__Task__:
The expected output is exactly the lines below, starting at the line with "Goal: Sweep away" and ending at the line with "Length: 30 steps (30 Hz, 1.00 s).", both included; no other line belongs in it.

__Available records__:
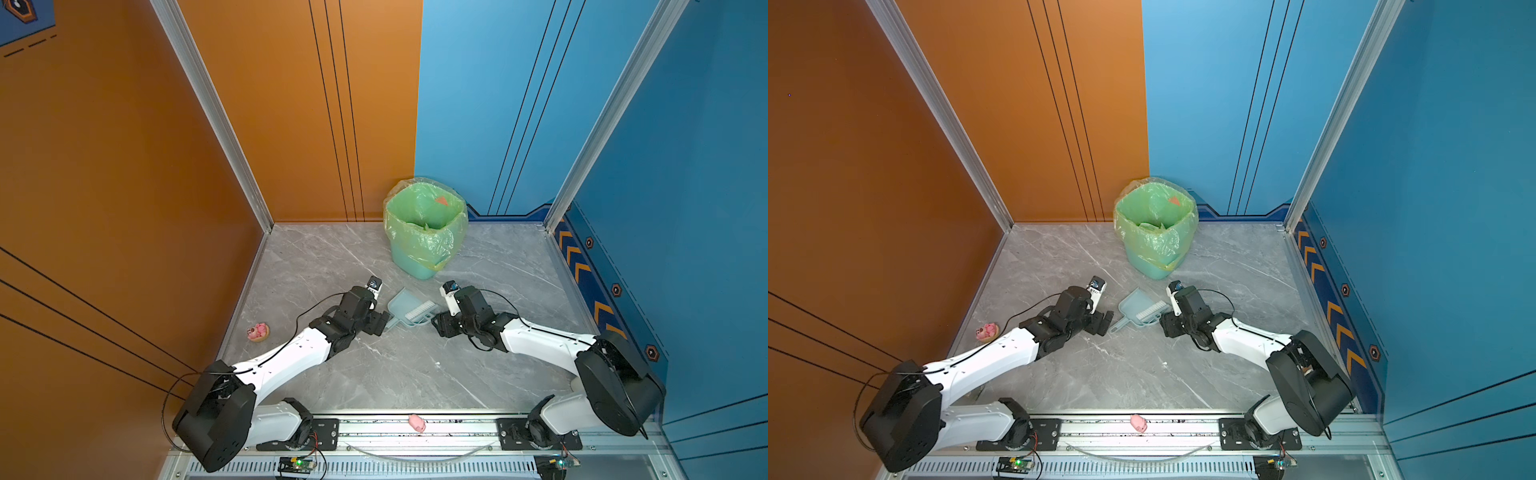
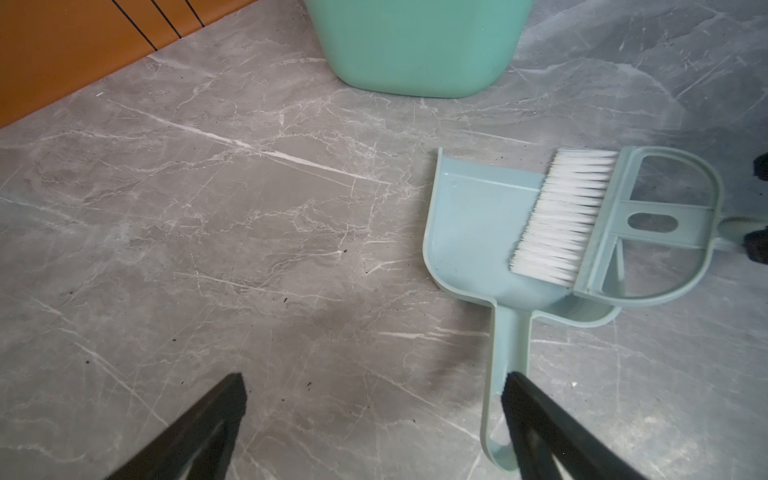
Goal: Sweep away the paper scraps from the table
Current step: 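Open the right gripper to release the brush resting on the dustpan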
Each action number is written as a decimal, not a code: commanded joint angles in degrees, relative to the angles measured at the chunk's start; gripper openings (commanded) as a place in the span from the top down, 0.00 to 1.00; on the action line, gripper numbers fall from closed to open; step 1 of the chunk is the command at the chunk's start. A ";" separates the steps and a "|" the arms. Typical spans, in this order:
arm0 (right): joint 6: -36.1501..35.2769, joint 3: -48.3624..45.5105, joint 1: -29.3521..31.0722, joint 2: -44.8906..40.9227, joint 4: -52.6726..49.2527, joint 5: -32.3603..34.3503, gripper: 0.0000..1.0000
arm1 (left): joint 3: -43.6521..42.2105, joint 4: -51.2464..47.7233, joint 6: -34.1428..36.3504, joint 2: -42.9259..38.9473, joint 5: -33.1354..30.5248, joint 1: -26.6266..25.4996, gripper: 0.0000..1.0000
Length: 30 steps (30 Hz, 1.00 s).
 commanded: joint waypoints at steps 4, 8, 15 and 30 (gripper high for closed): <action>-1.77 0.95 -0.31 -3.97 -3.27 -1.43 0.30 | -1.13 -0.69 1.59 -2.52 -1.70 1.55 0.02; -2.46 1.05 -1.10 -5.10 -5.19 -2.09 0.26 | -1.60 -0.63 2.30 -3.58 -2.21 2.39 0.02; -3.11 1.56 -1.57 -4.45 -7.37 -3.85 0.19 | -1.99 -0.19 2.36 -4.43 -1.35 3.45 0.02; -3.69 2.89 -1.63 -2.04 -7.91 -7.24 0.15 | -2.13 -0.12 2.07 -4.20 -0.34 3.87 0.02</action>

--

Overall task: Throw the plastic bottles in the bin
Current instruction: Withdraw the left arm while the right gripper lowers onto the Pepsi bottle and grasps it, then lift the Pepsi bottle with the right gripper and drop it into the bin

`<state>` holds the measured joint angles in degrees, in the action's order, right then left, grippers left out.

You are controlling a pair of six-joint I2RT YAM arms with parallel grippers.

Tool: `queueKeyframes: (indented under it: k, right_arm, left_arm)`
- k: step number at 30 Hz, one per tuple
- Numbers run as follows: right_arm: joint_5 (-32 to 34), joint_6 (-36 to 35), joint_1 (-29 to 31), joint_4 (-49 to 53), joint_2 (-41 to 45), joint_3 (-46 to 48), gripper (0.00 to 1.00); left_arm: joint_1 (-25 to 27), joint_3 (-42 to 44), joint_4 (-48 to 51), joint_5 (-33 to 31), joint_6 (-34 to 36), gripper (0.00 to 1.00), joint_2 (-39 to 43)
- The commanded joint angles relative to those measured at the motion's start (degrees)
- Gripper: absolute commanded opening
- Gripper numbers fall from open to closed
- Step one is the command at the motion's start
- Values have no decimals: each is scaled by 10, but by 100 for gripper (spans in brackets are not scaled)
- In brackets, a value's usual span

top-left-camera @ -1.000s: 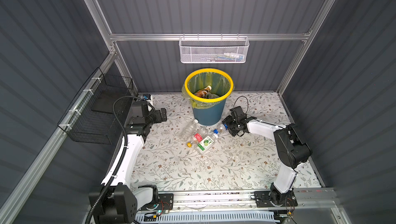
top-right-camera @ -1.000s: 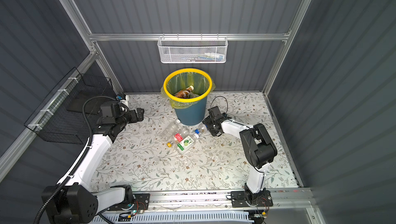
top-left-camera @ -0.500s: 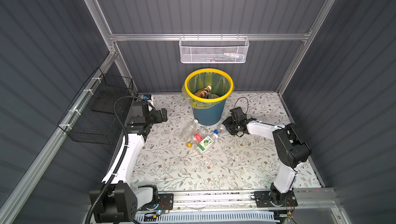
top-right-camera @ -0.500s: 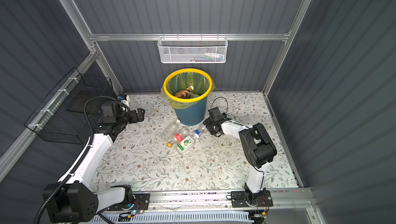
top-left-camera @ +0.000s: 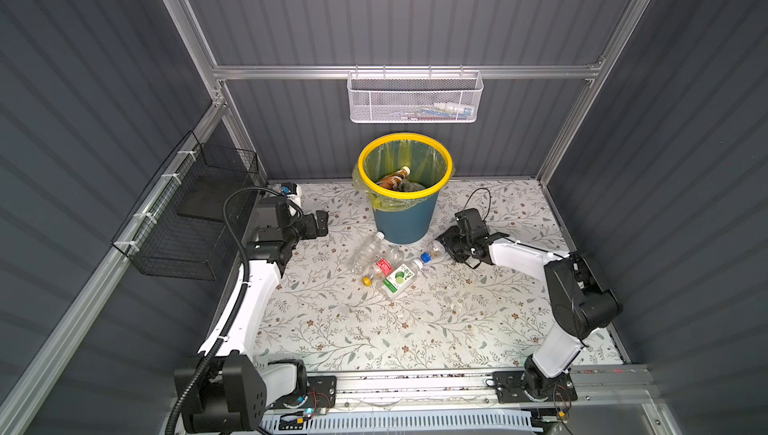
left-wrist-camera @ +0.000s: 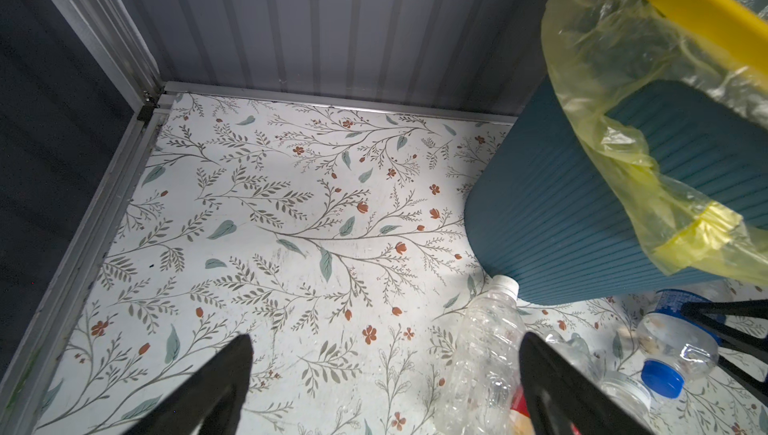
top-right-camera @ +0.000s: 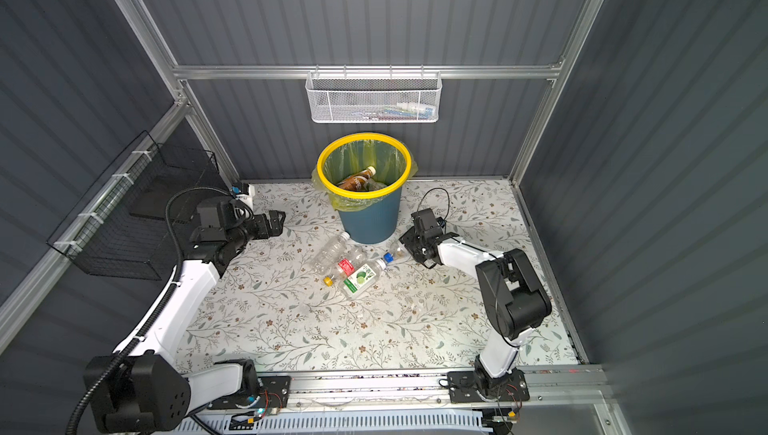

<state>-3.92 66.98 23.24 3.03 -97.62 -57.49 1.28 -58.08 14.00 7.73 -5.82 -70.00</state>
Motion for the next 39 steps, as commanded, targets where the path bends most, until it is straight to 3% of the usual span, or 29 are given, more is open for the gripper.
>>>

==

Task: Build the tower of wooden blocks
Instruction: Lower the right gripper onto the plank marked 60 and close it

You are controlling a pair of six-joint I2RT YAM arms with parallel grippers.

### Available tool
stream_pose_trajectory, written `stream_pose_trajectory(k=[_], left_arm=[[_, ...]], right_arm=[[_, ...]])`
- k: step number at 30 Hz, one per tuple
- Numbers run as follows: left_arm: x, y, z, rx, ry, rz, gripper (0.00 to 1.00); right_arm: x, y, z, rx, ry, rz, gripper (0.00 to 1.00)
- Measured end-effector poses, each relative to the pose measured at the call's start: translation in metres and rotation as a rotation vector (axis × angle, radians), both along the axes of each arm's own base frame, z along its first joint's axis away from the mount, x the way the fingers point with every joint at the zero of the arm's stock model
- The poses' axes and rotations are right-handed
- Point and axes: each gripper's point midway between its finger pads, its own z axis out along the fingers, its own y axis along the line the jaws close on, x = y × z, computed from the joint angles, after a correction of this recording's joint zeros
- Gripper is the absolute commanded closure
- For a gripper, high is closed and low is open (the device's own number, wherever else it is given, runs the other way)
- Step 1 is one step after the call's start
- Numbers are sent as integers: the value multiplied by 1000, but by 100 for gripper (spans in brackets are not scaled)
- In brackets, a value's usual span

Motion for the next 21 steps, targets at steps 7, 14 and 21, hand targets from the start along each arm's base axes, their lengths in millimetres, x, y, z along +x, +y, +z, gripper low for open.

__Exercise solution__:
Goal: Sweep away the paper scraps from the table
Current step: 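Open the right gripper to release the brush resting on the dustpan
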Each action number is written as a decimal, not a code: commanded joint angles in degrees, relative to the angles measured at the chunk's start; gripper openings (commanded) as a place in the span from the top down, 0.00 to 1.00; on the action line, gripper numbers fall from closed to open; step 1 of the chunk is the command at the chunk's start. A ";" separates the steps and a "|" the arms. Typical spans, in this order:
arm0 (right): joint 6: -36.1501..35.2769, joint 3: -48.3624..45.5105, joint 1: -29.3521..31.0722, joint 2: -44.8906..40.9227, joint 4: -52.6726..49.2527, joint 5: -32.3603..34.3503, gripper: 0.0000..1.0000
arm1 (left): joint 3: -43.6521..42.2105, joint 4: -51.2464..47.7233, joint 6: -34.1428..36.3504, joint 2: -42.9259..38.9473, joint 5: -33.1354..30.5248, joint 1: -26.6266..25.4996, gripper: 0.0000..1.0000
Length: 30 steps (30 Hz, 1.00 s).

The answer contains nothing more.